We next investigated whether upregulation of hCtr1 mRNA by cisplatin could be seen at the protein level using anti-hCtr1 antibody. This antibody was prepared in our laboratory in 2010 and has been kept at −80 °C . To determine whether this antibody was still reliable for probing hCtr1 protein expression, we performed Western blotting using whole cell extracts prepared from SCLC cells and cisplatin-treated SCLC cells, and SCLC cells transfected with a dominant-negative mutant CTR1 complementary DNA (a positive control for hCtr1 expression). Consistent with our previous findings , this antibody reacts with two proteins (approximately 55 and 23 kDa) (Fig. 2a), but only the 23-kDa signal, which corresponds to the molecular mass of an unmodified hCtr1 monomer, was increased in the cisplatin-treated cells and the CTR1-transfected cells. This antibody stains the cell membrane with minor cytoplasmic staining, consistent with the primary cytologic location of hCtr1 (Fig. 2c). These results demonstrated that the hCtr1 antibody was still reliabe for Western blotting.

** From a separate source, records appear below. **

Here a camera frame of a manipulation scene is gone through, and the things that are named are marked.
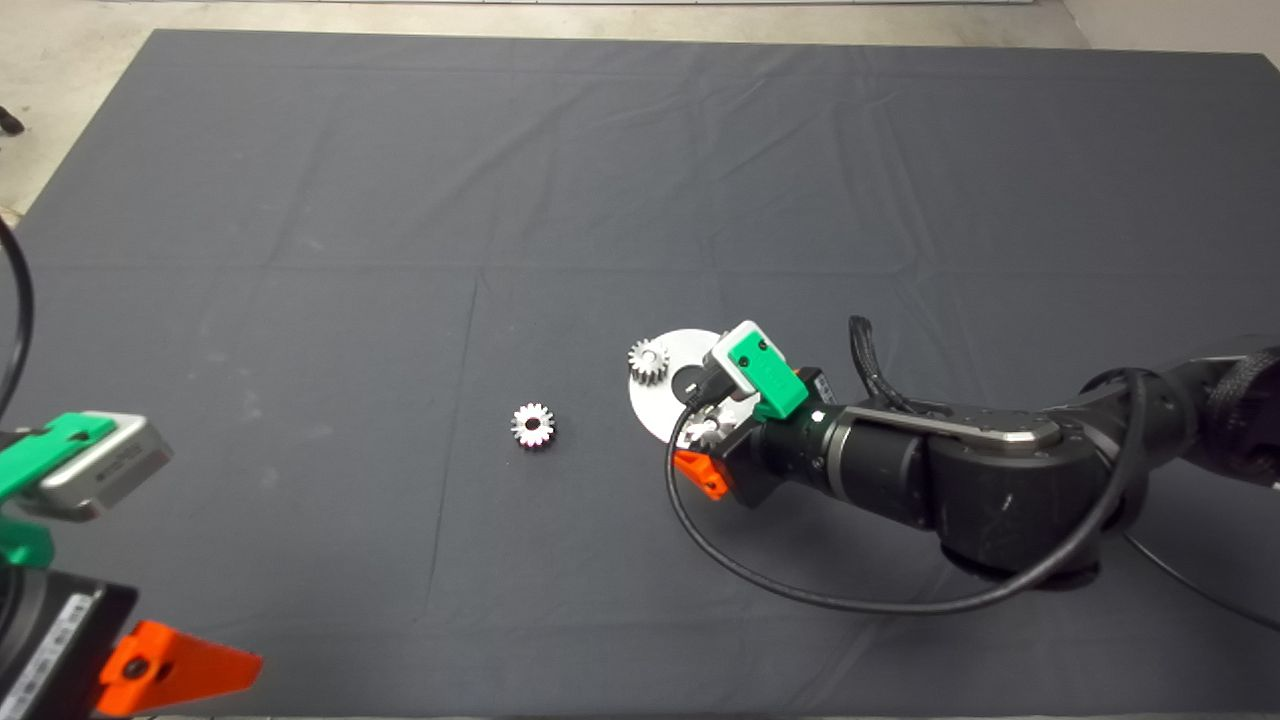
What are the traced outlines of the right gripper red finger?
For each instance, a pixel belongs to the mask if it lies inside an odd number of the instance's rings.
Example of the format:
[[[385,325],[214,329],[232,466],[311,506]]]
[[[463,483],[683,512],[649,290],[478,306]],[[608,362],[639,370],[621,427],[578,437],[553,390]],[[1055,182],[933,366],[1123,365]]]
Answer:
[[[712,501],[721,501],[730,493],[728,477],[709,454],[676,450],[673,465],[676,470]]]

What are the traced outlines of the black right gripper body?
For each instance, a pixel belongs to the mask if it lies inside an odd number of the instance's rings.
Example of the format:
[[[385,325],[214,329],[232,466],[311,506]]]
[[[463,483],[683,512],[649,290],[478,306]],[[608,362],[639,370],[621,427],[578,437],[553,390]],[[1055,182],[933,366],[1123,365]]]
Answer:
[[[748,418],[716,445],[716,462],[733,500],[756,509],[782,486],[805,486],[833,498],[828,456],[838,405],[819,368],[801,368],[809,392],[785,420]]]

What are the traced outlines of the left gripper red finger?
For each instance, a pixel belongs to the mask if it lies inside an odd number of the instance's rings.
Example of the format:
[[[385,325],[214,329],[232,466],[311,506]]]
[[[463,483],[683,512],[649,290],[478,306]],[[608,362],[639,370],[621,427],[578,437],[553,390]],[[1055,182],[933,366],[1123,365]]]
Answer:
[[[97,712],[125,717],[251,688],[262,657],[143,620],[119,639],[99,673]]]

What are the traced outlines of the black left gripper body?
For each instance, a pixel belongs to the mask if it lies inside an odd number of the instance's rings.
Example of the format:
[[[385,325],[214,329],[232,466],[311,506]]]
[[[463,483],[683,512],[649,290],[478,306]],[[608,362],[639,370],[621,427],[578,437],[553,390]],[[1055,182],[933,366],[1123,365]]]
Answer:
[[[38,568],[1,579],[1,716],[91,719],[137,589]]]

We also determined the expression levels of Sp1 in these cell extracts by using a commercial antibody. Anti-Sp1 antibody detected only a 98-kDa signal, consistent with the molecular mass of Sp1. The signals were also increased in cisplatin-treated SCLC cells (Fig. 2b), and in CTR1-transfected SCLC cells owing to expression of the dominant-negative hCtr1 recombinant, which acts much like a copper-lowering agent [14, 18].

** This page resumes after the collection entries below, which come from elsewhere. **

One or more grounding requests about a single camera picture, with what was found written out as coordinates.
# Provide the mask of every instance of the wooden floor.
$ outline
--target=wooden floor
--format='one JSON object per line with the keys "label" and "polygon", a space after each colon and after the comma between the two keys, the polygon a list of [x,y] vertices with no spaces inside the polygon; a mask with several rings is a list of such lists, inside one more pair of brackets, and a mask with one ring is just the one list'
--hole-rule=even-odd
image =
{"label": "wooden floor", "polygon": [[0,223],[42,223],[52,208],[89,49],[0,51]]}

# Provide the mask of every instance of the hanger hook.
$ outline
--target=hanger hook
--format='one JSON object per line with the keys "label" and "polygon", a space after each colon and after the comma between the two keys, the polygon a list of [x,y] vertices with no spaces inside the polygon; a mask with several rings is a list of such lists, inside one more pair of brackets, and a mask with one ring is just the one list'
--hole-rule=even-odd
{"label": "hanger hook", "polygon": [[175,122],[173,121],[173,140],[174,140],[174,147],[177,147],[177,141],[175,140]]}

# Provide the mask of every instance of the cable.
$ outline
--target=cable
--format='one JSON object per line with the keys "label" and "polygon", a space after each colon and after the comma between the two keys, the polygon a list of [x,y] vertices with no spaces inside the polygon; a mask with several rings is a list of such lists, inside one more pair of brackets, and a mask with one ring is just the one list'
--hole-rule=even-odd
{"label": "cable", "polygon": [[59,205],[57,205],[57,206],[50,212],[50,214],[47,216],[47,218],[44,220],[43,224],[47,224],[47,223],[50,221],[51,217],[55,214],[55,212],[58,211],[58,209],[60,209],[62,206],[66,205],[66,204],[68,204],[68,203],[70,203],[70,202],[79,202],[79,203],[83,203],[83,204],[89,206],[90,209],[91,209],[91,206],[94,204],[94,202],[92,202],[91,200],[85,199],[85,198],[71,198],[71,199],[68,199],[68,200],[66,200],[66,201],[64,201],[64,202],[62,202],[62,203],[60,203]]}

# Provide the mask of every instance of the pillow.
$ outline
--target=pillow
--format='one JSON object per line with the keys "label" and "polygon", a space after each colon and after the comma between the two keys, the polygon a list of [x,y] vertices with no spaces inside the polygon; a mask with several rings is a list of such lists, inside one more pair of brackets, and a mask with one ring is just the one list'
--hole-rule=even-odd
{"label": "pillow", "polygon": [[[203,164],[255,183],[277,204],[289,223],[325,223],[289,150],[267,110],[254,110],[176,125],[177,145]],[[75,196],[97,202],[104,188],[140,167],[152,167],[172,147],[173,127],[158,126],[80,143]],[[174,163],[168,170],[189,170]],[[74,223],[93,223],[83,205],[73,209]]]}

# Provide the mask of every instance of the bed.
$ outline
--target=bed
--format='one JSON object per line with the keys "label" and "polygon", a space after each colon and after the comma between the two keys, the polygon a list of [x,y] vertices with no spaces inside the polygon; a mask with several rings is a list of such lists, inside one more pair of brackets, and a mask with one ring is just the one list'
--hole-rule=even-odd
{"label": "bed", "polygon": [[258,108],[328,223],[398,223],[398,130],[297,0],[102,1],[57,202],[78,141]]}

Protein and mRNA levels of hCtr1 and Sp1 in SCLC cells treated with 10 μM cisplatin for various times were determined by the RPA (Fig. 2d, top) and Western blotting (Fig. 2d, bottom). Upregulation of hCtr1 and Sp1 mRNA occurred between 0.5 and 2 h after the treatment and plateaued 6–8 h later with approximately fourfold to sevenfold increases. Sp1 and hCtr1 mRNA and protein induced by cisplatin followed the same kinetics, suggesting that the induction is coordinated. These results demonstrated that the regulation of hCtr1 and Sp1 expression by cisplatin is mainly at the mRNA level.
We observed a concentration-dependent induction of hCtr1 and Sp1 expression in IGROV1 cells (Fig. 2e) and SKOV-3 cells (Fig. 2f) treated with cisplatin for 16 h. Induction of hCtr1 and Sp1 expression could be seen at 2.5 μM, a concentration relevant to the therapeutic dose. Induction of hCtr1 and Sp1 expression was generally correlated at the mRNA and protein expression levels. Thus, from the investigation of five cell lines, we concluded that hCtr1 and Sp1 are coordinately upregulated by cisplatin in human cancer cells.

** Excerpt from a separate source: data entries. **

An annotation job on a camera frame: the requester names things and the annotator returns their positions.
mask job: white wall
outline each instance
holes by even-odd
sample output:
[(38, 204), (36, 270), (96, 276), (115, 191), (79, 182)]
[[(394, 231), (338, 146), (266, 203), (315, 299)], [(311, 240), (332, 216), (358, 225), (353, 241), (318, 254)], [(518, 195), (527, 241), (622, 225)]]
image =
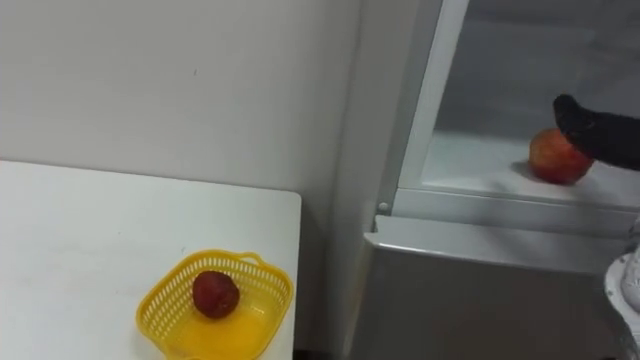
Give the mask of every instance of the white wall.
[(3, 0), (0, 158), (300, 192), (306, 321), (358, 10), (359, 0)]

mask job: apple on shelf
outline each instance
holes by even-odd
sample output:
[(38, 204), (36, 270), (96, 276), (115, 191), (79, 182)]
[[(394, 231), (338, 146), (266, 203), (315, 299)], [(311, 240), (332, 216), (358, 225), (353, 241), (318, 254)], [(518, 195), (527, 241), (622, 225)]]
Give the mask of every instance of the apple on shelf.
[(529, 145), (529, 167), (541, 180), (573, 185), (587, 174), (593, 159), (578, 151), (559, 129), (539, 132)]

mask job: basket handle
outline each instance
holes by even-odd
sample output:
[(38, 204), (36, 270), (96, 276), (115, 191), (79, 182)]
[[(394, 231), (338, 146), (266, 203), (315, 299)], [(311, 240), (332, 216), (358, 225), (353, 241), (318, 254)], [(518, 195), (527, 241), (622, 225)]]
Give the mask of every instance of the basket handle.
[(264, 262), (264, 260), (262, 260), (260, 255), (254, 253), (254, 252), (244, 252), (244, 253), (237, 254), (237, 256), (240, 259), (251, 259), (251, 260), (255, 261), (256, 263), (258, 263), (258, 265), (260, 265), (260, 266), (266, 266), (267, 265), (267, 263)]

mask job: refrigerator door
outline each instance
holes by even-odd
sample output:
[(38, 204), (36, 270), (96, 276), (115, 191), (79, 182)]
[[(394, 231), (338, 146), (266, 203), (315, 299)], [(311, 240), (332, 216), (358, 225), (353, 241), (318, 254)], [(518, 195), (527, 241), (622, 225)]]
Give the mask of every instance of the refrigerator door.
[(625, 358), (602, 275), (618, 240), (378, 216), (350, 359)]

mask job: apple
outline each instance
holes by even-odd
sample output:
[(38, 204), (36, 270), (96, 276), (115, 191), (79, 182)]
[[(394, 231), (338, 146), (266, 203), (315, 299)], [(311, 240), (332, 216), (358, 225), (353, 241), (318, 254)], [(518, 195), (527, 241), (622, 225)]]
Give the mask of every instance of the apple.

To investigate whether enhanced hCtr1 expression is regulated by co-induced Sp1, we treated IGROV1 and SKOV-3 cells with Sp1 small interfering RNA (siRNA) followed by 10 μM cisplatin for 16 h. Knockdown of Sp1 by siRNA almost completely suppressed the expression of hCtr1 mRNA, but hCtr1 mRNA levels remained unchanged in cells treated with scrambled siRNA (Fig. 3a, b, left, lane 2). Treating cells with cisplatin induced hCtr1 and Sp1 expression, and Sp1 siRNA suppressed the induction of both in both cell lines. These results demonstrated that the upregulation of hCtr1 by cisplatin is controlled by Sp1.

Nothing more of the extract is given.